The issue is a simple one: in an official context, a human being is asked to answer what his ethnicity is. In this context, one of the options was "Romanian". As far as censuses allow us to deduce, and as legitimate the concerns are about the absolute credibility of such censuses, these people stated, simply, that their ethnicity is x, where x is "something other than Romanian". And, yes, gentlemen: ethnic identity is always a subjective thing, and that degree of subjectivity is a basic human right.

Dwelling on either geopolitics or language to deduce another ethnicity is not only an infringement of that right, it is also in manifest contrast to the standard as applied in the civilized world (in short, wherever the intellectual mind was able to move beyond romanticism). Based on the same shaky logic, one could easily conclude that Afrikaaners and Flemings are Dutch, that Walloons are French, that Macedoniams are Bulgarian, that Montenegrins are Serbs and (why not?) that Ukrainians and Belarusians are Russians, that all Latin American people are Spanish, etc.
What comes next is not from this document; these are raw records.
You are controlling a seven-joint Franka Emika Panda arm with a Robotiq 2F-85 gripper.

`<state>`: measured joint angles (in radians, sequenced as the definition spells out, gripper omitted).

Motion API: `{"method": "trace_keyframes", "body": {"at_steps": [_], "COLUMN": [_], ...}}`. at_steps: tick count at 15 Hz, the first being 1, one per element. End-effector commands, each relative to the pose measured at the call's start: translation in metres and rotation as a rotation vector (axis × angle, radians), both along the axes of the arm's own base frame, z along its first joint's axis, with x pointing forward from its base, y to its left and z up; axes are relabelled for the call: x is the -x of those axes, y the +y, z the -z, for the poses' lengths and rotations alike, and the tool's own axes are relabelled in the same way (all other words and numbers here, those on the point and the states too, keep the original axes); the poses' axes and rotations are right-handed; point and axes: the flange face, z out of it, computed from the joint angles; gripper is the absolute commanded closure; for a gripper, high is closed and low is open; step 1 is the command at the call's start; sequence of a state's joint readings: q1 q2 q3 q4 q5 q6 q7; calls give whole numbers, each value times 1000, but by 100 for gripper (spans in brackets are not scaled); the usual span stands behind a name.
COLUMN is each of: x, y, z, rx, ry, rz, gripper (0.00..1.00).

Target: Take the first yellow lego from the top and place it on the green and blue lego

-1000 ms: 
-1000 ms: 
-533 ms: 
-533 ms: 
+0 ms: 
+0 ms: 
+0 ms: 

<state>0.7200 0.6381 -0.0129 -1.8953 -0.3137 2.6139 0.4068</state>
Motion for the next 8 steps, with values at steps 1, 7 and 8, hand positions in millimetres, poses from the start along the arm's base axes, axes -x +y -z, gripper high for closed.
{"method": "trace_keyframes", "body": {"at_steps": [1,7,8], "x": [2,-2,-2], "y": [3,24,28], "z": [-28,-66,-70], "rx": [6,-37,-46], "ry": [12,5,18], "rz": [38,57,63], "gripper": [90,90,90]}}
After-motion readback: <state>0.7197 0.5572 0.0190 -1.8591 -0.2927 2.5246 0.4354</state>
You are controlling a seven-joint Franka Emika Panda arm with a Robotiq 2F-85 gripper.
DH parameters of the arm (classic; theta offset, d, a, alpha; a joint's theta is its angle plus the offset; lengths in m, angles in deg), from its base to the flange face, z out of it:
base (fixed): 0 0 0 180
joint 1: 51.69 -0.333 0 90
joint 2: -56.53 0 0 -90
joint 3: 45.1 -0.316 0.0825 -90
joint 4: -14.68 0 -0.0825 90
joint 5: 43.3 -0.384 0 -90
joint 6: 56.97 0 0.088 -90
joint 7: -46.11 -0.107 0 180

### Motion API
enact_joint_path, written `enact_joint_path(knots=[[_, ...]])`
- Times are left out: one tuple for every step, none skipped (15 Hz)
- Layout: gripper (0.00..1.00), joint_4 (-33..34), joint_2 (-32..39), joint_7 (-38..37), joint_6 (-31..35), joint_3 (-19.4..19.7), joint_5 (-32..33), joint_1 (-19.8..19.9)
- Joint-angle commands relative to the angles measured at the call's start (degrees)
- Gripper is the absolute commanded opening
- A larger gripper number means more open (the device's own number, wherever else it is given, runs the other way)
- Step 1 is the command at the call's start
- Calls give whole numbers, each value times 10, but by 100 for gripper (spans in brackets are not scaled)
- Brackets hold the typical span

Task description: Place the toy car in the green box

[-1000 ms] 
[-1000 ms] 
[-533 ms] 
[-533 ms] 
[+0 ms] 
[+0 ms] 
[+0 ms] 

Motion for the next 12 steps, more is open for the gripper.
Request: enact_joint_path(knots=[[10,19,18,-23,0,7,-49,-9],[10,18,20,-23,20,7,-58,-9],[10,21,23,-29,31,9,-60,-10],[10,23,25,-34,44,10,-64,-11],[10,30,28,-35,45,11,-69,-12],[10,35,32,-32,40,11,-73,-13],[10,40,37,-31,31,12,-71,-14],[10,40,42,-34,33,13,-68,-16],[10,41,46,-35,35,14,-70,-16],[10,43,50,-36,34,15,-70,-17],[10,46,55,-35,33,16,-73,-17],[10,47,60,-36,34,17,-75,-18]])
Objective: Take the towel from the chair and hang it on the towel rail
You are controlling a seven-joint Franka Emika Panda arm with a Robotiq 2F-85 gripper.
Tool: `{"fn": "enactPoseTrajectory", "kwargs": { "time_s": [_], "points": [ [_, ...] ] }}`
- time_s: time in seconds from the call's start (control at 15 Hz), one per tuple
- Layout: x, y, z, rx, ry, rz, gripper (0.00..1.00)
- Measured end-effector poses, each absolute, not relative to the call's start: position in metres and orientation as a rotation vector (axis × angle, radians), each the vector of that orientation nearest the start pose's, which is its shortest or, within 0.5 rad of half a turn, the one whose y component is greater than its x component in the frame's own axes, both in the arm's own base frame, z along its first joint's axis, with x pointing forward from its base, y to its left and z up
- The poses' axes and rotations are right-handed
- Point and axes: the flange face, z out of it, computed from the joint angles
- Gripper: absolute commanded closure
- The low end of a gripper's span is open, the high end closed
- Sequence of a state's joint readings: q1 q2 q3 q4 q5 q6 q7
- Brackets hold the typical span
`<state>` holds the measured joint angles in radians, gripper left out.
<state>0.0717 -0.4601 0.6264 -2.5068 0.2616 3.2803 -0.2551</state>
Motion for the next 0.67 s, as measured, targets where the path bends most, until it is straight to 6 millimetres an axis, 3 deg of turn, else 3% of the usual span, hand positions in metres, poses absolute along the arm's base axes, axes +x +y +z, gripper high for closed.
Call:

Furthermore, it ridiculous that some one-time sentence posted on a ministry of tourism site is used in the process of "sourcing" this deduction - not only is this not something for it or any other institution to decide upon, but, as the person who added it very well knows, possibly all other Moldovan institutions make a special point of refuting this claim. For more, see WP:REDFLAG. Dahn (talk) 20:31, 25 January 2008 (UTC)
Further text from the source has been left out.